▸ **WHAT THIS TASK INVOLVES**
An exact reproduction is required of the lines from the beginning of the entries through the line with "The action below", pictures excluded and nothing added.

▸ **GIVEN DATA**
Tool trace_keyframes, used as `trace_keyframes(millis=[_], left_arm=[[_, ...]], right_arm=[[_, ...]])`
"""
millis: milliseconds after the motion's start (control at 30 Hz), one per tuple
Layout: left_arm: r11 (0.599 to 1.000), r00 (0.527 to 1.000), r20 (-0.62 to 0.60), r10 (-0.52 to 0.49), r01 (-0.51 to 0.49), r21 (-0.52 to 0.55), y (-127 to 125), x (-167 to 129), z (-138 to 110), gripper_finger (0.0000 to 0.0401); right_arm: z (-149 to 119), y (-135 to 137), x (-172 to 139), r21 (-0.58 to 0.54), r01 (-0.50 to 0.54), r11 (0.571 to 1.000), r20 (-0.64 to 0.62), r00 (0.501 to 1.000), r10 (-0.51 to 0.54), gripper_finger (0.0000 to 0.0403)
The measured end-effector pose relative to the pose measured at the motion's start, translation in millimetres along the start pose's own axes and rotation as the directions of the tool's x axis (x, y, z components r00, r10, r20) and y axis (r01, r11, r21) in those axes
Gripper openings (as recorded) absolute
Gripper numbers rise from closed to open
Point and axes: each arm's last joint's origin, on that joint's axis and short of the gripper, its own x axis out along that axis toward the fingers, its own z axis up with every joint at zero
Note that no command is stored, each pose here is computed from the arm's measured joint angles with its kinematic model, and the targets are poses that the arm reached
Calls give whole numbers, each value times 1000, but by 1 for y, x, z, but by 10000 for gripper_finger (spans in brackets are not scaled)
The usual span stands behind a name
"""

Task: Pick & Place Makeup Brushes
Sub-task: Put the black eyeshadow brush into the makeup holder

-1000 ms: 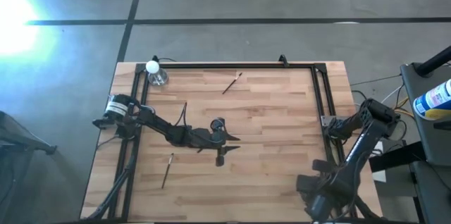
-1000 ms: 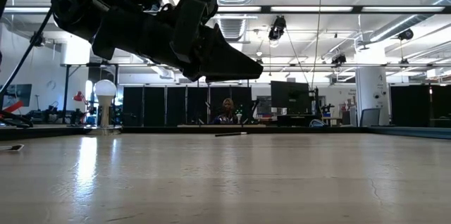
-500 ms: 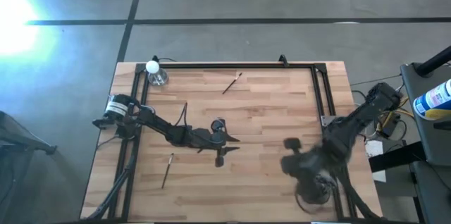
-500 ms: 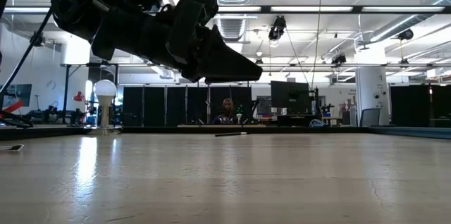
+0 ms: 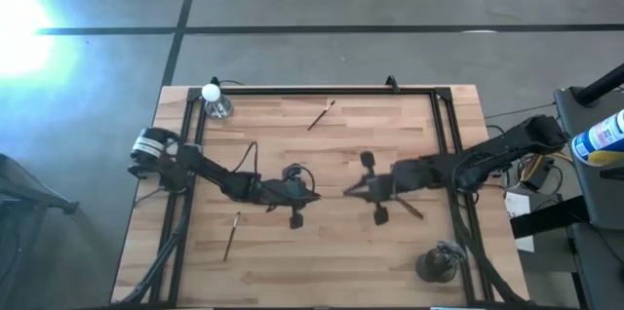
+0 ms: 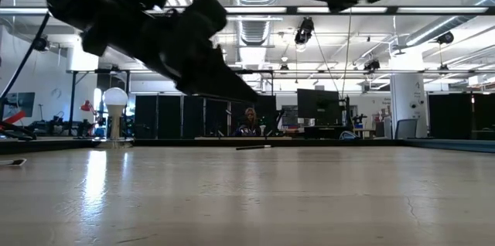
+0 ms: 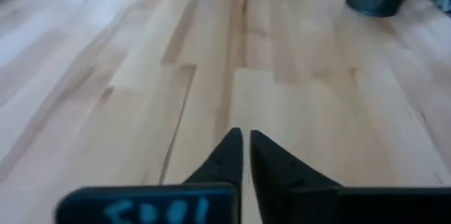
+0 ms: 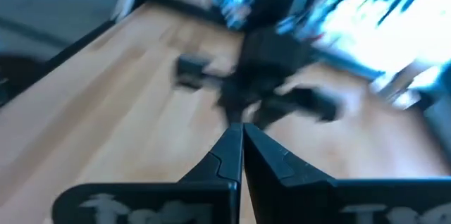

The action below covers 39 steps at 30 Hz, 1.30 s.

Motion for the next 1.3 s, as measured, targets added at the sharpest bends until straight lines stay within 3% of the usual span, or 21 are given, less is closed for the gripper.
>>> trace_keyframes(millis=[233, 467, 533, 700, 933, 1000, 1300], left_arm=[[983, 983, -119, 143, -154, -96, 10, -45, -5, 2], [930, 896, -374, 239, -322, -177, 13, -98, -12, 1], [906, 857, -450, 252, -372, -201, 12, -112, -16, 1], [791, 740, -630, 237, -523, -318, 1, -138, -28, 15], [645, 604, -779, 168, -665, -377, -22, -148, -45, 86], [620, 574, -806, 147, -688, -376, -27, -147, -50, 104], [617, 566, -805, 177, -701, -357, -36, -136, -56, 130]], right_arm=[[-22, -42, 5, 65, 203, 977, 187, 959, -212, 8], [-30, -73, 4, 121, 335, 934, 272, 894, -356, 8], [-30, -78, 4, 129, 354, 926, 285, 882, -376, 8], [-26, -82, 7, 133, 362, 923, 296, 874, -385, 8], [-25, -82, 8, 131, 357, 925, 296, 876, -381, 8], [-25, -82, 8, 131, 357, 925, 296, 877, -380, 8], [-25, -82, 8, 131, 357, 925, 295, 877, -380, 8]])
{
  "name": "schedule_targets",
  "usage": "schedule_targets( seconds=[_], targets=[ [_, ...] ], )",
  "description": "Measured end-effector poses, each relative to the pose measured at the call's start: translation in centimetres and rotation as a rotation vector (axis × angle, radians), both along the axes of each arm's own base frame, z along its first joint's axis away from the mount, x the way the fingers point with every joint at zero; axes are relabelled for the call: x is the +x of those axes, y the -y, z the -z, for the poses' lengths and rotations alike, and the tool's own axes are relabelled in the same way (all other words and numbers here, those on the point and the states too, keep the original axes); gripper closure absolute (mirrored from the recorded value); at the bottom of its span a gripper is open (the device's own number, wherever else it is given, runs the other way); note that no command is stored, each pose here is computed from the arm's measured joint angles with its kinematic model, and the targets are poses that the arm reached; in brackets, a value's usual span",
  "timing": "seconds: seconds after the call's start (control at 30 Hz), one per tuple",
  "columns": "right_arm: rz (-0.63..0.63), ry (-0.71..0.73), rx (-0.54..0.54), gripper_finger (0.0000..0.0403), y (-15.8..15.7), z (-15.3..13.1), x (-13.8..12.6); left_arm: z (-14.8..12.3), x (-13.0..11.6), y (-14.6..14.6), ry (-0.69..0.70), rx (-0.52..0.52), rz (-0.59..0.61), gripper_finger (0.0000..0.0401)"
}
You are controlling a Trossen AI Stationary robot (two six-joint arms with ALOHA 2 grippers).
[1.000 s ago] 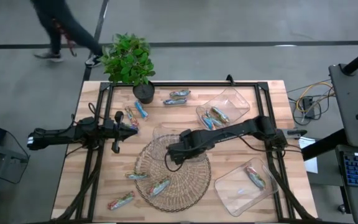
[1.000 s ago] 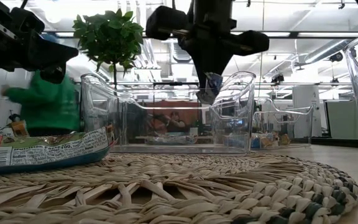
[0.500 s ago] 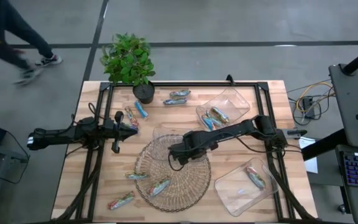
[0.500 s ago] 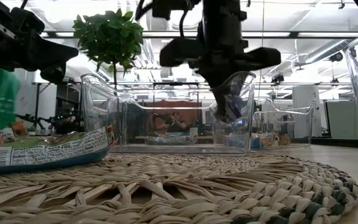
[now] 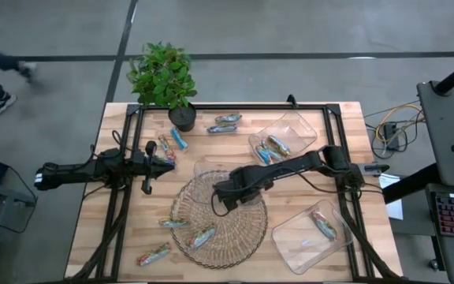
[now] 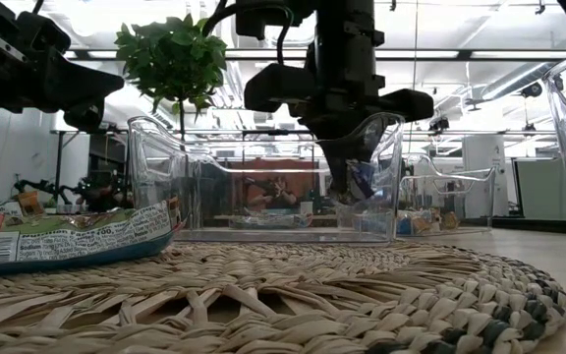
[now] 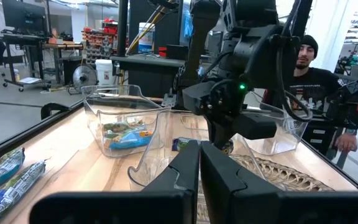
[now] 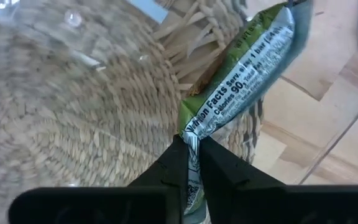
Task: Pick and place Granola Bars by type
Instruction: Put the blue granola bar into the middle transparent bin
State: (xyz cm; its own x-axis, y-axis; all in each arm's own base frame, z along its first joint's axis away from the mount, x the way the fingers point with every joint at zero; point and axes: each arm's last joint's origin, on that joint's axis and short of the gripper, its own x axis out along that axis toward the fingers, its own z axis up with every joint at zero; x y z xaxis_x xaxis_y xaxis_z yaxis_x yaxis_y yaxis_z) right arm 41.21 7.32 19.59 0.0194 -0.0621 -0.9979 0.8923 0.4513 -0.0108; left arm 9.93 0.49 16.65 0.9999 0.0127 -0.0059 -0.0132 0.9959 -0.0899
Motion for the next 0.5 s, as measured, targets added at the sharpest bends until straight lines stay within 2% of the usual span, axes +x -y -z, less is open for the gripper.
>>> schedule_targets(
  seconds=[0.33, 0.5],
  targets=[
    [-0.027, -0.008, 0.011, 0.0282, 0.5, -0.1, 0.0, 0.0, 0.0, 0.0, 0.000, 0.000, 0.000, 0.0401],
    [-0.075, 0.027, -0.026, 0.0252, 0.6, -1.0, 0.3, 0.0, 0.0, 0.0, 0.000, 0.000, 0.000, 0.0401]
  ],
)
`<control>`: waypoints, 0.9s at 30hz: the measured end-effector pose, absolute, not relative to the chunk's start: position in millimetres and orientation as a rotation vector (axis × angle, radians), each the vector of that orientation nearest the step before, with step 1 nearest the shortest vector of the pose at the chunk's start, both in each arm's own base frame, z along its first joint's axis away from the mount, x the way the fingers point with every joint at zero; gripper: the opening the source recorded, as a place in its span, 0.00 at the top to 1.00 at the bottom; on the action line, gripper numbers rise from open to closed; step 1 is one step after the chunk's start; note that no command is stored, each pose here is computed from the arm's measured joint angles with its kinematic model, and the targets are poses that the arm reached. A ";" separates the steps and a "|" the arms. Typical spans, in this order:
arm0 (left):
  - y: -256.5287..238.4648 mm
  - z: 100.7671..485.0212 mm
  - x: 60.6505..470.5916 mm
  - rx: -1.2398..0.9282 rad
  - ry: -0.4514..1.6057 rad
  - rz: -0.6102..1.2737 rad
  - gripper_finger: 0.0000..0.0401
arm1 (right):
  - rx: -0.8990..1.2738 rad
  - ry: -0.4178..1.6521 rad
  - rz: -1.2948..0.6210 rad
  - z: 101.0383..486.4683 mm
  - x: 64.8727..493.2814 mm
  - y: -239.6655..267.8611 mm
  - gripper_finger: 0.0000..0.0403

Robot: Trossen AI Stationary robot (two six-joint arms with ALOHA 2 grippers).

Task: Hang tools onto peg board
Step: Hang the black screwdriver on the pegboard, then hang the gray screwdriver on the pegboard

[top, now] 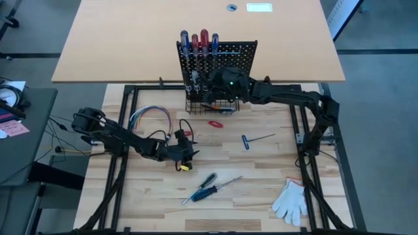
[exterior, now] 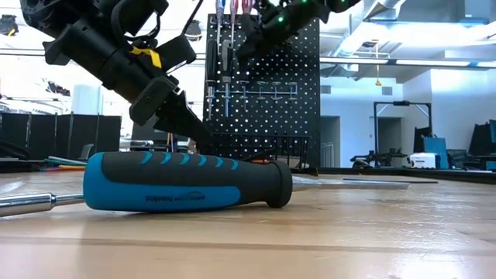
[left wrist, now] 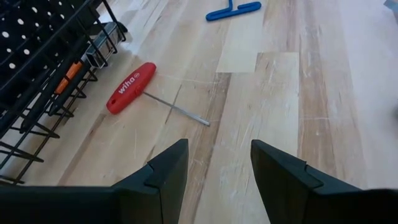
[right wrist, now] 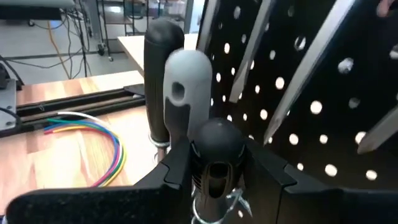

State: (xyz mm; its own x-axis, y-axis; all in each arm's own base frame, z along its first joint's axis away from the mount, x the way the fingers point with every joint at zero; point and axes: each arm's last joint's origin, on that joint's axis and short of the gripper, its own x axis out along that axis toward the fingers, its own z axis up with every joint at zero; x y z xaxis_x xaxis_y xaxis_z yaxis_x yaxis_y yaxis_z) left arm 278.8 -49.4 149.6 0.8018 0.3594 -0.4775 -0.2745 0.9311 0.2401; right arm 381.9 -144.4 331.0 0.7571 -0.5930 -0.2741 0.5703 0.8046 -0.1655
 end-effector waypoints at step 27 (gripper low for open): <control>-49.1 147.8 277.7 0.172 0.565 0.341 0.58 | -0.162 0.378 -0.525 375.7 344.9 -96.0 0.41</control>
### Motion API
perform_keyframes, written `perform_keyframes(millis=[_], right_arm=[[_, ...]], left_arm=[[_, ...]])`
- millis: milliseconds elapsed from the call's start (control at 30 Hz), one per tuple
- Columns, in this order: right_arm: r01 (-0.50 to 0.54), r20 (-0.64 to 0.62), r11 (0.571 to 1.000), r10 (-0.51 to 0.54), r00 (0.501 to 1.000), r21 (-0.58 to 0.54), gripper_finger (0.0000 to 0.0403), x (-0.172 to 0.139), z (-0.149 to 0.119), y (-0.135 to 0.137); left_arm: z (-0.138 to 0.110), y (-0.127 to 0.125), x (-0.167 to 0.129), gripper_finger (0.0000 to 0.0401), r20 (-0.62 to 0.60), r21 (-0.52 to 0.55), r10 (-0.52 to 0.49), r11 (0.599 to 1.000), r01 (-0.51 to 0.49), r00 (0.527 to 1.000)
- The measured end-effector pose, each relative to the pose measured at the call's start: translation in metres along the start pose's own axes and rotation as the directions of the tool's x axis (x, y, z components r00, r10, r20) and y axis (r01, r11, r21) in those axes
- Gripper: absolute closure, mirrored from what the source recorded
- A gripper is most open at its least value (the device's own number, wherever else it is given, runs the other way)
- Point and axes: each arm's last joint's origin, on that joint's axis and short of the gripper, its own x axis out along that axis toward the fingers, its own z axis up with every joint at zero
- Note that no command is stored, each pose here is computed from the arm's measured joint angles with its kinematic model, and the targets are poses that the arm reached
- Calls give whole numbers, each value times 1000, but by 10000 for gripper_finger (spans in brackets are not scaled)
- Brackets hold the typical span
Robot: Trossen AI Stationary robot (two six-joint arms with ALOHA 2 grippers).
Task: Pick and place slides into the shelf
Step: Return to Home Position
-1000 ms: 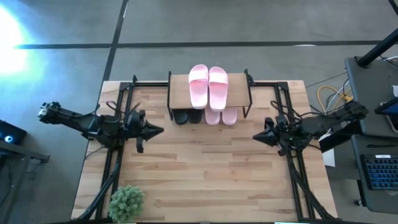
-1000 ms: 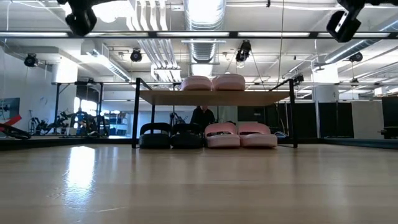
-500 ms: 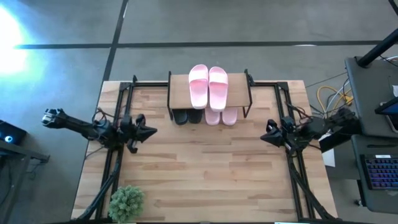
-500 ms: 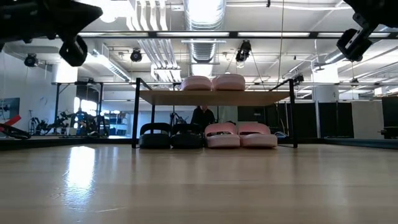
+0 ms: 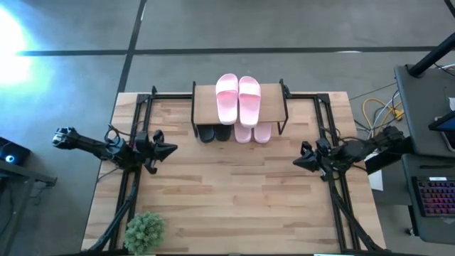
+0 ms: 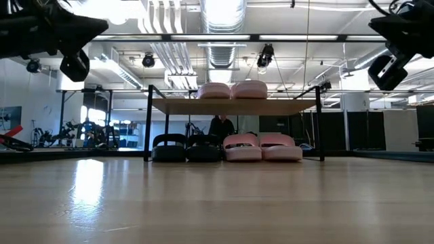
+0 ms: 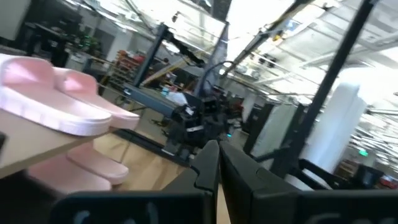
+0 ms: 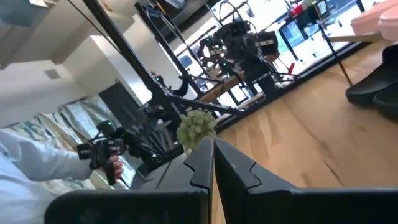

▸ **WRITTEN RESPONSE**
Tool trace_keyframes, used as `trace_keyframes(millis=[_], left_arm=[[_, ...]], right_arm=[[_, ...]])`
"""
millis: milliseconds after the motion's start (control at 30 Hz), one per tuple
Layout: left_arm: r11 (0.599 to 1.000), r00 (0.527 to 1.000), r20 (-0.62 to 0.60), r10 (-0.52 to 0.49), r01 (-0.51 to 0.49), r21 (-0.52 to 0.55), y (-127 to 125), x (-167 to 129), z (-138 to 110), gripper_finger (0.0000 to 0.0401); right_arm: z (-149 to 119), y (-135 to 137), x (-172 to 139), r21 (-0.58 to 0.54), r01 (-0.50 to 0.54), r11 (0.571 to 1.000), r20 (-0.64 to 0.62), r00 (0.501 to 1.000), r10 (-0.51 to 0.54), gripper_finger (0.0000 to 0.0403)
The measured end-effector pose relative to the pose measured at the motion's start, translation in millimetres along the start pose's own axes and rotation as the directions of the tool's x axis (x, y, z components r00, r10, r20) and y axis (r01, r11, r21) in those axes
Gripper openings (as recorded) absolute
Gripper numbers rise from closed to open
Point and axes: each arm's last joint's origin, on that joint's axis and short of the gripper, its own x axis out along that axis toward the fingers, its own z axis up with every joint at zero
Note that no command is stored, each pose here is computed from the arm's measured joint angles with its kinematic model, and the targets are poses that the arm reached
Calls give whole numbers, each value times 1000, but by 1 for y, x, z, but by 10000 for gripper_finger (spans in brackets are not scaled)
The usual span stands behind a name
"""

Task: Pick & Place Makeup Brushes
Sub-task: Put the black eyeshadow brush into the makeup holder

-1000 ms: 
-1000 ms: 
-500 ms: 
-500 ms: 
+0 ms: 
+0 ms: 
+0 ms: 
+0 ms: 

The action below covers 39 steps at 30 Hz, 1.30 s.

Nothing else is needed to complete this exercise.